Pakistan has little option but to complete its FATF mandated tasks in the next four months

•The decision by the Paris-based watchdog, the Financial Action Task Force, last week to retain Pakistan on its greylist has clearly disappointed the Imran Khan government. His cabinet had projected confidence that the country would be taken off the greylist — monitored jurisdictions on terror financing and money laundering activities — having been cleared on 21 of the 27 mandated action points. Pakistan will now face international strictures on its markets and on its ability to procure loans until the next FATF plenary in February 2021, by which time it is expected to complete the six pending issues. A bigger problem for Islamabad was that Turkey was the only other country in the 39-member FATF to push for Pakistan to be let off, by making a suggestion that the last six points be cleared by an “on-site” visit by an FATF team. The proposal was dropped when even other traditional backers of Pakistan such as China, Saudi Arabia and Malaysia did not support it. Clearly, Pakistan has little option but to complete its tasks in the next four months, which include: more action against UNSC-banned terrorists and terror groups, action against charitable organisations (Non-Profits) linked to these banned entities, tracing fugitive terrorists and pursuing convictions against them, revising the list of banned entities under the Anti-Terrorism Act to reflect all those banned by the UNSC, and cracking down on other channels of terror financing through narcotics and smuggling.

•For those in New Delhi watching the outcome of the FATF decision, there are some broader dividends to consider from this process.

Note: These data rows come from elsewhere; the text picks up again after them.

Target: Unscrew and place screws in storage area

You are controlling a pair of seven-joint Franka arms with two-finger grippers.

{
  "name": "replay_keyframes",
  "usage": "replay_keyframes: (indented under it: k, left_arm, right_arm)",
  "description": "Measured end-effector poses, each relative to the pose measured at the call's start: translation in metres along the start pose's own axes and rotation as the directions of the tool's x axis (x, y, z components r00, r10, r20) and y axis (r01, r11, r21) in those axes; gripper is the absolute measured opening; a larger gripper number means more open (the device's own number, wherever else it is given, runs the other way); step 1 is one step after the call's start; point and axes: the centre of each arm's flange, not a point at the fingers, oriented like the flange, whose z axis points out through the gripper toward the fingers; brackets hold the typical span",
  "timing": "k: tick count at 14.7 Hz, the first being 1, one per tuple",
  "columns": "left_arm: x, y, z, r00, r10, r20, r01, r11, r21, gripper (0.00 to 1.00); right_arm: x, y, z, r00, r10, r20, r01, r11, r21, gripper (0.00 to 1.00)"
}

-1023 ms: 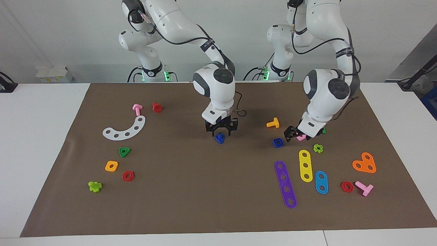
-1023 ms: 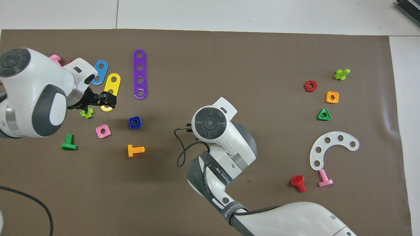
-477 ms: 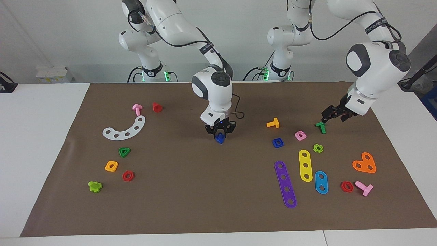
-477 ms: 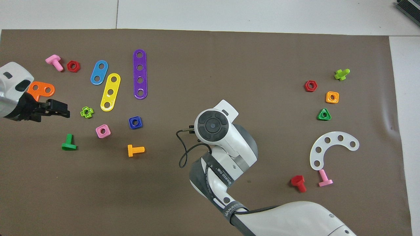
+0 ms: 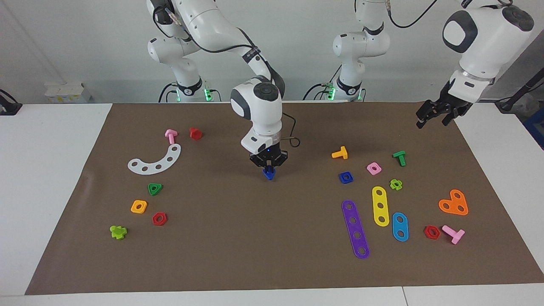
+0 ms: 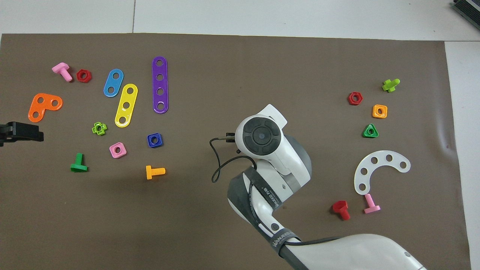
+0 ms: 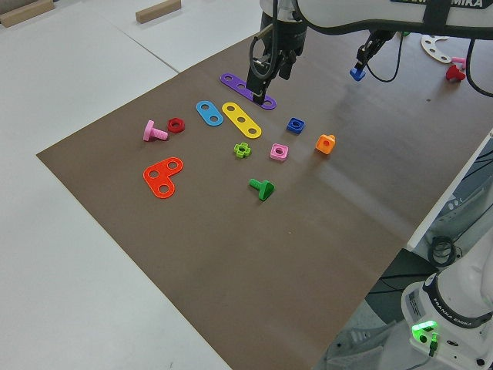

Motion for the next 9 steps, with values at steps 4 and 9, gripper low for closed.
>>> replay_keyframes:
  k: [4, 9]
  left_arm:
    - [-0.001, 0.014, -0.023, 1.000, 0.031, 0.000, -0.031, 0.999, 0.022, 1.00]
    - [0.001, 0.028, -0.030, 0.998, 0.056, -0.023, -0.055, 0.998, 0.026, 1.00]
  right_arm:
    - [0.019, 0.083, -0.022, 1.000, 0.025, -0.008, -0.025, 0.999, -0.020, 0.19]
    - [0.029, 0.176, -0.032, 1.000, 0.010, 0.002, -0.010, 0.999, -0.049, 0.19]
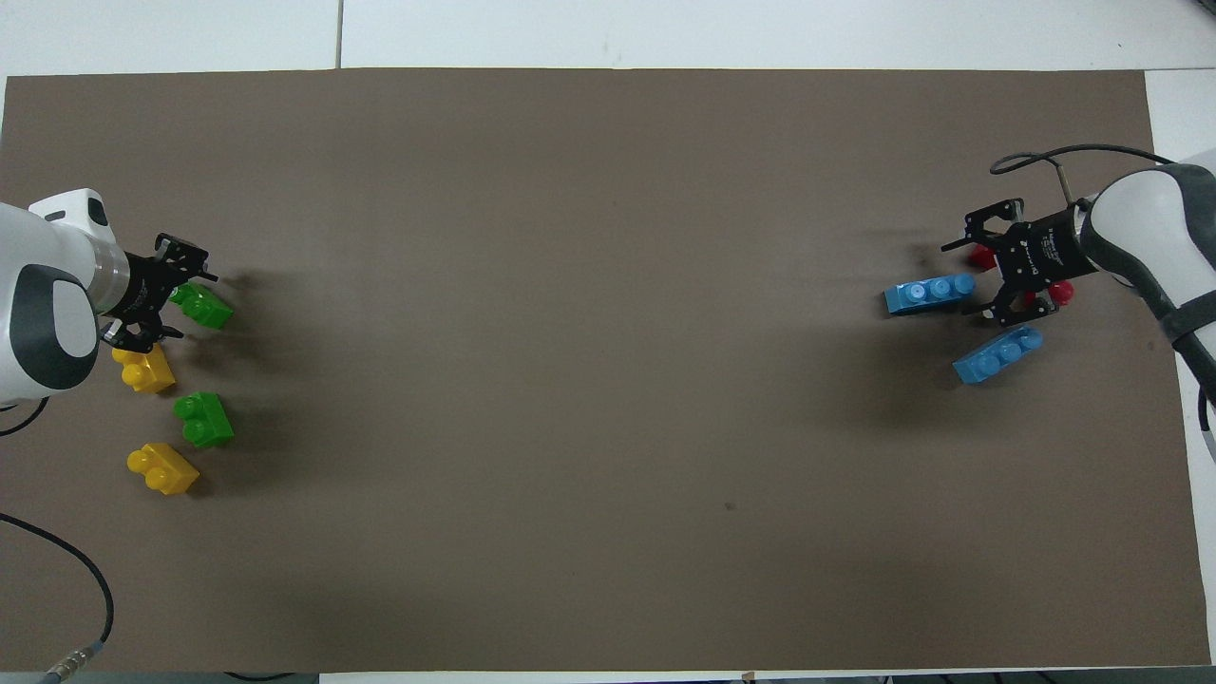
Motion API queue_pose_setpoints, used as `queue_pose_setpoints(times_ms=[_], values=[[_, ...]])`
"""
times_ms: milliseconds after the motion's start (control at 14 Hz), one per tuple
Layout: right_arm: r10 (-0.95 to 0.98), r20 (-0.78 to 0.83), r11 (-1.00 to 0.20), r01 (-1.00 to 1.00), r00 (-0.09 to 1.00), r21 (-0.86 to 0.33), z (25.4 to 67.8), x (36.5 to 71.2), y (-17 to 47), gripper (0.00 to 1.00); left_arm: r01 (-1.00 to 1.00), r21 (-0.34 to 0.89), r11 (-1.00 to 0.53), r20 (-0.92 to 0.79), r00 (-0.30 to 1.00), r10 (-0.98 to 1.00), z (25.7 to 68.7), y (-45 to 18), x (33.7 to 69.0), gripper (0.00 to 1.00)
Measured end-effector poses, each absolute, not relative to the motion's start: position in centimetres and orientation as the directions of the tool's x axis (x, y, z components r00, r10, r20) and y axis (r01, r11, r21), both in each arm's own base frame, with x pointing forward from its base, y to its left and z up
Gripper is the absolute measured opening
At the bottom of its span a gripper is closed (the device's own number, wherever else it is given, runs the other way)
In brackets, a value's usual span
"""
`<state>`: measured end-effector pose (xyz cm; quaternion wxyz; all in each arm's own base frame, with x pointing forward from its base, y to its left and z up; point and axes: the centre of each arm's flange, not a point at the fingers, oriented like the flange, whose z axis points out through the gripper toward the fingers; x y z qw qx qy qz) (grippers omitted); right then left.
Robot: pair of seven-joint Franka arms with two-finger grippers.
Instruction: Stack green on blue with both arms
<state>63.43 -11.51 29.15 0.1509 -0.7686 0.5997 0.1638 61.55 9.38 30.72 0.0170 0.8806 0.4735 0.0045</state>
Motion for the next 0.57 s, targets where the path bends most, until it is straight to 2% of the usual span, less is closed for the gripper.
queue_pose_setpoints(times_ms=[143, 214, 286, 357, 429, 500, 571], values=[[-0.876, -0.429, -0.23, -0.972, 0.223, -0.036, 28.79, 63.3, -11.57, 0.9, 0.836, 0.034, -0.547, -0.008, 0.548, 0.837, 30.69, 9.65, 61.52, 0.78], [-0.876, -0.428, -0.23, -0.973, 0.223, -0.036, 28.74, 63.27, -11.57, 0.9, 0.839, 0.033, -0.544, -0.008, 0.544, 0.839, 30.67, 9.92, 61.47, 0.76], [-0.876, -0.428, -0.23, -0.973, 0.223, -0.036, 28.73, 63.27, -11.57, 0.9, 0.841, 0.033, -0.541, -0.008, 0.541, 0.841, 30.67, 10.15, 61.44, 0.7], [-0.876, -0.428, -0.23, -0.973, 0.223, -0.036, 28.73, 63.27, -11.57, 0.9, 0.842, 0.034, -0.539, -0.008, 0.54, 0.842, 30.69, 10.27, 61.44, 0.7], [-0.876, -0.428, -0.23, -0.973, 0.223, -0.036, 28.73, 63.27, -11.56, 0.83, 0.842, 0.035, -0.539, -0.007, 0.539, 0.842, 30.73, 10.29, 61.47, 0.62], [-0.876, -0.429, -0.23, -0.973, 0.223, -0.036, 28.72, 63.27, -11.54, 0.71, 0.841, 0.035, -0.539, -0.007, 0.54, 0.842, 30.78, 10.27, 61.5, 0.5], [-0.875, -0.429, -0.232, -0.972, 0.225, -0.037, 28.72, 63.27, -11.52, 0.7, 0.841, 0.036, -0.54, -0.006, 0.541, 0.841, 30.81, 10.24, 61.53, 0.35]])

To begin with, the fact that the FATF has retained Pakistan on the greylist for the third time this year, and not automatically downgraded it to the blacklist (with Iran and North Korea) when its deadline for action ended in September 2019, has ensured the pressure has continued to make Pakistan accountable on terror. The Khan government has been forced to make a real legislative push to bring Pakistani anti-terror laws in line with international standards, while, at least for the interim, also ensuring sufficient pressure on groups such as the LeT and the JeM that target India, to refrain from public comments and publicly raising funds. Meanwhile, Pakistan’s support to the U.S.-led Afghan process and talks with the Taliban are crucial to the peace process, and the FATF process has made Islamabad more amenable to helping Afghanistan. It remains to be seen if the actions it takes will permanently change Pakistan’s course in supporting and sheltering cross-border terror groups. India’s eventual goal is not just in stopping attacks by these groups, but for Pakistan to fully dismantle the infrastructure of terror in the understanding that it is in Pakistan’s own interests to do so. It is hoped that the prolonged FATF process will enable this realisation in Islamabad.